What's New

Resources-WN

Will the Internet’s Increasing Speed, Size, and Complexity Lead to Catastrophe?

VGO associate Ted Belding talks about what he's excited about now. You can read his blog at www.beldingconsulting.com/blog.


There was a thought-provoking piece in the New York times a while back:

As the Arista founders say, the promise of having access to mammoth amounts of data instantly, anywhere, is matched by the threat of catastrophe. People are creating more data and moving it ever faster on computer networks. The fast networks allow people to pour much more of civilization online, including not just Facebook posts and every book ever written, but all music, live video calls, and most of the information technology behind modern business, into a worldwide “cloud” of data centers. The networks are designed so it will always be available, via phone, tablet, personal computer or an increasing array of connected devices.

Statistics dictate that the vastly greater number of transactions among computers in a world 100 times faster than today will lead to a greater number of unpredictable accidents, with less time in between them. Already, Amazon’s cloud for businesses failed for several hours in April, when normal computer routines faltered and the system overloaded. Google’s cloud of e-mail and document collaboration software has been interrupted several times.

“We think of the Internet as always there. Just because we’ve become dependent on it, that doesn’t mean it’s true,” Mr. Cheriton says. Mr. Bechtolsheim says that because of the Internet’s complexity, the global network is impossible to design without bugs. Very dangerous bugs, as they describe them, capable of halting commerce, destroying financial information or enabling hostile attacks by foreign powers.

It’s commonly known that the Internet itself was designed to be robust to failure because of its decentralized nature.
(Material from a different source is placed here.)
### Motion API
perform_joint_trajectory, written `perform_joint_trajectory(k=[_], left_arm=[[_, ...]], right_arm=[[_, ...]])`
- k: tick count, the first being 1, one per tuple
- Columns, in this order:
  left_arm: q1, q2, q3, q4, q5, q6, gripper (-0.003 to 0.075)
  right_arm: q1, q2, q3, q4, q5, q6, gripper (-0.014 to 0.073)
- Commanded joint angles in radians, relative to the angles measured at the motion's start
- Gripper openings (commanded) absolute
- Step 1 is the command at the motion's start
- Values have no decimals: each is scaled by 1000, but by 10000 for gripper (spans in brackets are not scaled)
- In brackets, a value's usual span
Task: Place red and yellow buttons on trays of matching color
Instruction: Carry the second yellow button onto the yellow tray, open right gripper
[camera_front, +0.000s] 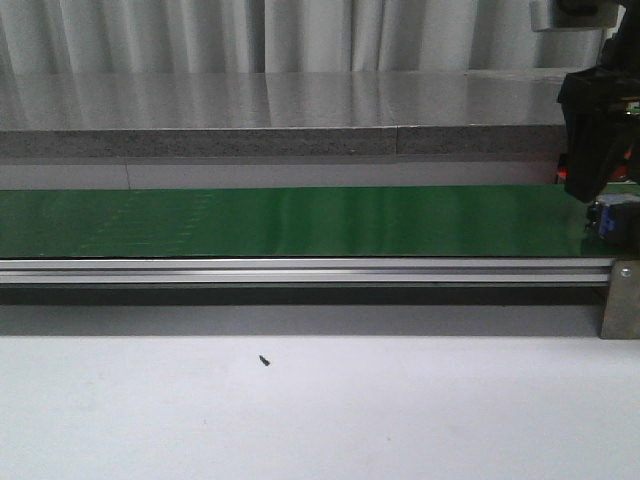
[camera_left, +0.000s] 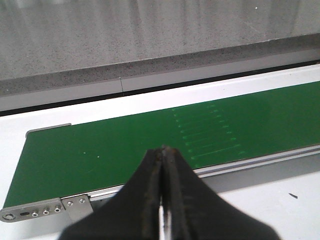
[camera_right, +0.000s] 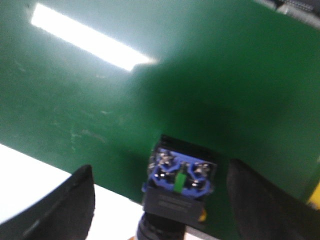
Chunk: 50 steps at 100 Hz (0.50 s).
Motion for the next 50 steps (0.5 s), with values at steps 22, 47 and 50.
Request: perform_joint_trajectory(k=[22,47,50], left_arm=[[-7,6,-27,-8,-72,1,-20],[-7,6,-27,-8,-72,1,-20],[-7,6,-27,-8,-72,1,-20]], right_arm=[[-5,23,-31,-38,49,40,361],[-100,7,-31,-36,100,40,199],[-118,-3,-31,-31,100,40,199]])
The problem often seems to be that centralized systems have been built on top of the Internet over the years, such as the Domain Name System (DNS) and services run by a single entity such as Google, Facebook, Amazon, etc. It’s incredibly annoying when your DNS server or Gmail goes down: The global Internet as a whole may still be working, but that’s not much of a consolation when you yourself can’t access the Web or your email! (This is a big reason why Google really needs to provide more offline editing and storage features for its apps such as Google Docs, Calendar, and Gmail. Apple’s iCloud is much more robust to failure in this regard.)
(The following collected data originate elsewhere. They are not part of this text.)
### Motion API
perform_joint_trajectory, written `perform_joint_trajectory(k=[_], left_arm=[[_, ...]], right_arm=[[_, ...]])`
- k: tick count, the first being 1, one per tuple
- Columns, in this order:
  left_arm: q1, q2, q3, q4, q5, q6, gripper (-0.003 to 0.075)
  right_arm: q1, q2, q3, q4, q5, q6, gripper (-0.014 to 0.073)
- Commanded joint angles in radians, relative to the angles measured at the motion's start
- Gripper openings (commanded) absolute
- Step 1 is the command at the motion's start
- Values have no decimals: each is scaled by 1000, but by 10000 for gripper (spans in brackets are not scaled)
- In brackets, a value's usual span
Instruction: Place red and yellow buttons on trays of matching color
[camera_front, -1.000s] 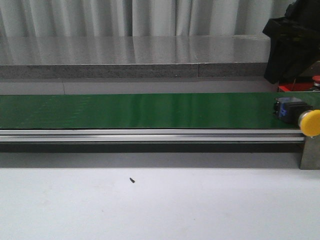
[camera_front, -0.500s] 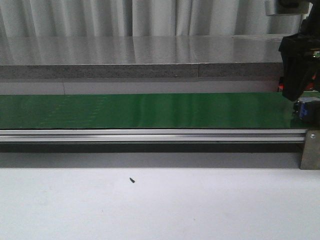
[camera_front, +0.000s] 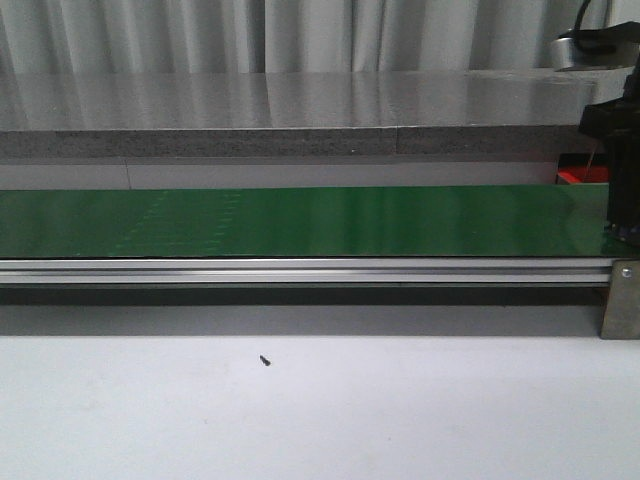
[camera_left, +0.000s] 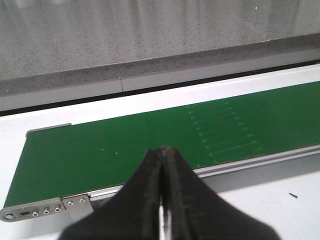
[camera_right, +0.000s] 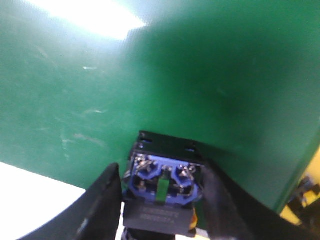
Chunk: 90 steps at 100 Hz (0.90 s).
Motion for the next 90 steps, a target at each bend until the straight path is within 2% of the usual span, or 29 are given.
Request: perform_joint_trajectory(k=[1,19,43,60,68,83,90], left_arm=[[-7,6,-27,-8,-72,1,-20],[-7,6,-27,-8,-72,1,-20],[-7,6,-27,-8,-76,1,-20],[-7,6,-27,-8,-76,1,-20],[-7,6,-27,-8,-76,1,-20],[-7,6,-27,-8,-76,1,-20],[-7,6,-27,-8,-76,1,-20]], right_arm=[[-58,-61,-20,-4,46,-4,199],[-203,-160,-23,0,26,-8,199],[-472,-188,-31,8,28,-8,199],[-524,-155,-31,31,-19,-8,204],[-524,-134,-31,27,-24,-9,262],[-524,-121,-31,15,-38,-8,472],[-521,-122,-31,21,-55,-7,494]])
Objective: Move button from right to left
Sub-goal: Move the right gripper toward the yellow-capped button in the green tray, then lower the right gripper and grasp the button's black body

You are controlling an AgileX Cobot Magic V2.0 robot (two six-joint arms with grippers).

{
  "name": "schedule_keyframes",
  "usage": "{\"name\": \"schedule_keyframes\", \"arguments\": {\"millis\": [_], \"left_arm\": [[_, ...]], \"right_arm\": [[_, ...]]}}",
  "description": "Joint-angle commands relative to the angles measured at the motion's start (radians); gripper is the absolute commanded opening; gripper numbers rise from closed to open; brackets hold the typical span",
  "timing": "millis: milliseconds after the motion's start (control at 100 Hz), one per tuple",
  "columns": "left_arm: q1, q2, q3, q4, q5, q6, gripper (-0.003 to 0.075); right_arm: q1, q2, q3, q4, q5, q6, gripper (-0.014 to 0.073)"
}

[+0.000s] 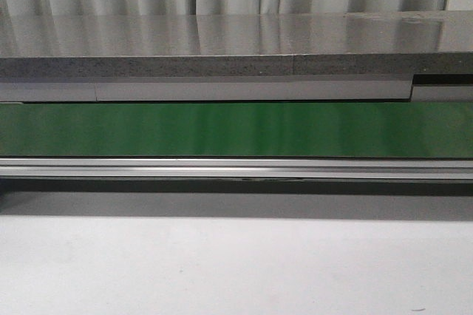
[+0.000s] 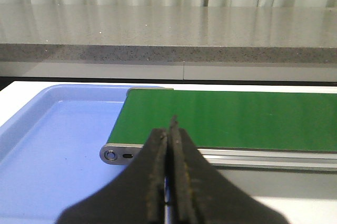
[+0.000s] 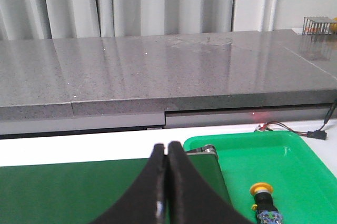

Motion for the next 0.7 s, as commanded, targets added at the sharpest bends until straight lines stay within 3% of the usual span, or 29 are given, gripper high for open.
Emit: {"name": "schedule_keyframes", "arguments": {"millis": [0,300,690], "left_arm": [[0.002,-0.031,0.045,-0.004,-0.077,-0.013,-0.002],[0.002,-0.031,0.045,-0.004,-0.077,-0.013,-0.002],[0.002,-0.031,0.045,-0.004,-0.077,-0.013,-0.002]], "right_arm": [[-0.004,0.076,-0.088,-0.012,-0.055,0.0,-0.0067],[-0.004,0.336,-0.238,-0.013,-0.029,0.0,-0.0067],[-0.008,0.69,-0.438,-0.066,0.249,-0.001,-0.0066]]}}
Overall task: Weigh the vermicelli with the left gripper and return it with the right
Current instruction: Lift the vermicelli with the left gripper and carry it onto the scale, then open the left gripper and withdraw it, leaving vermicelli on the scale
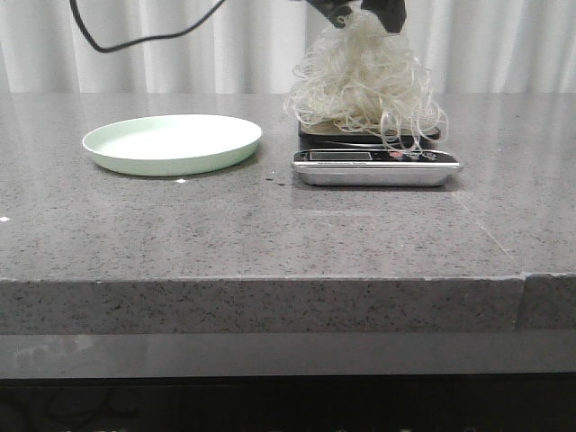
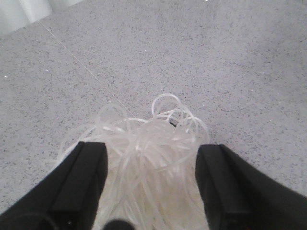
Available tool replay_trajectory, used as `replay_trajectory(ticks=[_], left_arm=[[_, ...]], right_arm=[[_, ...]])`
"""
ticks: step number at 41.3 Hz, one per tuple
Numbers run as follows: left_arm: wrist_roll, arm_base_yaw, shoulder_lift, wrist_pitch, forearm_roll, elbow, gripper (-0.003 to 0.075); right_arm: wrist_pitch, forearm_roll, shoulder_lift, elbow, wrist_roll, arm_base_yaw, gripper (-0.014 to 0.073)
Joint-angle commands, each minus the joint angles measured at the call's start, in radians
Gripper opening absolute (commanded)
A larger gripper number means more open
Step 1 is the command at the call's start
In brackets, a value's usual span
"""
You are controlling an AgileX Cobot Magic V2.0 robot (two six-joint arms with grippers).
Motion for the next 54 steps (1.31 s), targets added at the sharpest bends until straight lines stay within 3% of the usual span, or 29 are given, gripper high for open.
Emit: replay_trajectory(ticks=[1,20,45,54], left_arm=[[-0.002,-0.008,-0.13,-0.032,-0.008,-0.038,0.0472],[-0.005,-0.008,-0.41,0.133,0.005,0.033,0.0472],[-0.011,-0.008,-0.962,-0.029,0.005,0.765,0.0472],[-0.011,-0.008,-1.17,-0.042,0.005,0.964,0.0472]], right_arm=[[-0.058,-0.002,0.005,-0.025,-0.007,-0.005,0.0566],[-0.059,-0.002,0.005,-0.025,-0.008,-0.005,0.0566],[-0.04,-0.002,0.005,-0.025,-0.008,-0.003,0.0566],[-0.049,-0.002,0.007,-0.025,-0.033,0.066,0.0566]])
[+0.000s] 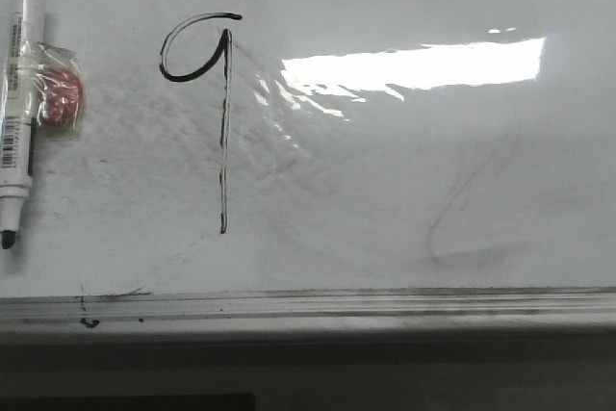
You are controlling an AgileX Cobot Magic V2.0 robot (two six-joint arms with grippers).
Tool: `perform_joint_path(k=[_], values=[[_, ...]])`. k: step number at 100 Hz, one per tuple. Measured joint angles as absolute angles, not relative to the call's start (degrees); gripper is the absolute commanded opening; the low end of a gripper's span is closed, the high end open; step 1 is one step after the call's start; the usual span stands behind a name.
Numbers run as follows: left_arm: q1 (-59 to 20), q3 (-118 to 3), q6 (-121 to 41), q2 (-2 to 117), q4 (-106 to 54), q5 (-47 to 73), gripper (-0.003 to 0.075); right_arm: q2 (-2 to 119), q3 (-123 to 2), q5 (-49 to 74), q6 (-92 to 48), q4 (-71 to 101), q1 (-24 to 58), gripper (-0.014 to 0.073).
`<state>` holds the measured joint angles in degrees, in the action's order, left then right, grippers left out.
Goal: Write number 9 on whiteboard
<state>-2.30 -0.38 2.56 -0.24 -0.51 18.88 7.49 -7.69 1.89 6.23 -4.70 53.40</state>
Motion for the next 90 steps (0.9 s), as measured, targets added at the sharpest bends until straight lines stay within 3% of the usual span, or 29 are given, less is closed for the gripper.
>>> perform_joint_path(k=[54, 68, 90], values=[[-2.3, -0.38, 2.56, -0.24, -0.51, 18.88, -0.002, 7.49, -4.43, 1.0, 6.23, -4.81, 52.26, -0.0064], [-2.3, -0.38, 2.56, -0.24, -0.51, 18.88, -0.002, 7.49, 0.73, -1.58, 6.13, -4.91, 45.29, -0.0064], [-2.3, -0.38, 2.56, -0.24, -0.51, 18.88, -0.002, 5.86, 0.74, 2.02, 6.13, -5.02, 24.09, -0.0064]])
From a complex systems standpoint, there are two separate issues to consider here, each of them important:

  1. How do we keep the Internet decentralized, and prevent it from becoming so dependent on a single service such as DNS, Amazon Web Services, or Facebook, that a failure of that service would be catastrophic?
  2. The issue raised in the NYT article: Given that these services are becoming complex enough and are used so much that bugs and failures are inevitable, how do we engineer them so that they’re robust to failure?
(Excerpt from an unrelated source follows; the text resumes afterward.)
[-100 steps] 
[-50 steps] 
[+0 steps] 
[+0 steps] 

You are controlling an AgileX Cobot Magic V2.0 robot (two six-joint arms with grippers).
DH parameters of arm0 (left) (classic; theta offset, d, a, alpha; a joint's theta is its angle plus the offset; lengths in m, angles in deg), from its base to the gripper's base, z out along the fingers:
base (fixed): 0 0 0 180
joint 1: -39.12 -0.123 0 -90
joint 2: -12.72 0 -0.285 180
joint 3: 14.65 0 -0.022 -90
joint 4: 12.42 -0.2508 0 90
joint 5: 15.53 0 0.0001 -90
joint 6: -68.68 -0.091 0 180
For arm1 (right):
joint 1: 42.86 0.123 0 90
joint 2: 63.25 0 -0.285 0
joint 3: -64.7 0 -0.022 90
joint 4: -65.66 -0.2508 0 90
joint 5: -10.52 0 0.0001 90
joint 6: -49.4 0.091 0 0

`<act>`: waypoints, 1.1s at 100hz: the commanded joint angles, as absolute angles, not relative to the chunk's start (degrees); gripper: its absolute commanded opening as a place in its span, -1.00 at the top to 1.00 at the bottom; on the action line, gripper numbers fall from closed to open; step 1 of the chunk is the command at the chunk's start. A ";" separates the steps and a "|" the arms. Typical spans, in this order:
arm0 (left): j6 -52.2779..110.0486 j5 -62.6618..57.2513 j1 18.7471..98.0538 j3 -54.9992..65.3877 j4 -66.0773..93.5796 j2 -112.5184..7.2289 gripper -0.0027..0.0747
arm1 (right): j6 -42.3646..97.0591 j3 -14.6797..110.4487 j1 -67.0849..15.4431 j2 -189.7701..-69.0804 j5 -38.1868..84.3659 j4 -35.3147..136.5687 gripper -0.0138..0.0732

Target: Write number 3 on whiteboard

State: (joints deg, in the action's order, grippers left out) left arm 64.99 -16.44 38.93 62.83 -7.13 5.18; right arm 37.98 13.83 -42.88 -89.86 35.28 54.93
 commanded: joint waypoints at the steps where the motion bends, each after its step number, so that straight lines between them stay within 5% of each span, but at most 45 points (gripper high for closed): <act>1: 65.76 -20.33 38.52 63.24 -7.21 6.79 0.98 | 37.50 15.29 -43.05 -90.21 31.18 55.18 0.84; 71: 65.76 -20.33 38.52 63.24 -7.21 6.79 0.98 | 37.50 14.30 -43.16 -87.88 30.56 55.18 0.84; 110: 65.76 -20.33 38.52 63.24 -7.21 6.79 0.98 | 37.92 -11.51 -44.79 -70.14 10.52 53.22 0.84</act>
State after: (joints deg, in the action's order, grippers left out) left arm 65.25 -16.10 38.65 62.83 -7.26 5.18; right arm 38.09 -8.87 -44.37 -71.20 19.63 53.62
Google itself has done a lot of work on the second issue, pioneering robust computation techniques such as MapReduce and the use of large, distributed networks of unreliable but replaceable hardware, so that a computation can easily be restarted on a new server if it fails. Arista also seems to be tackling the problem. Again from the NYT article:

By building a new way to run networks in the cloud era, he says, “we have a path to having software that is more sophisticated, can be self-defending, and is able to detect more problems, quicker.”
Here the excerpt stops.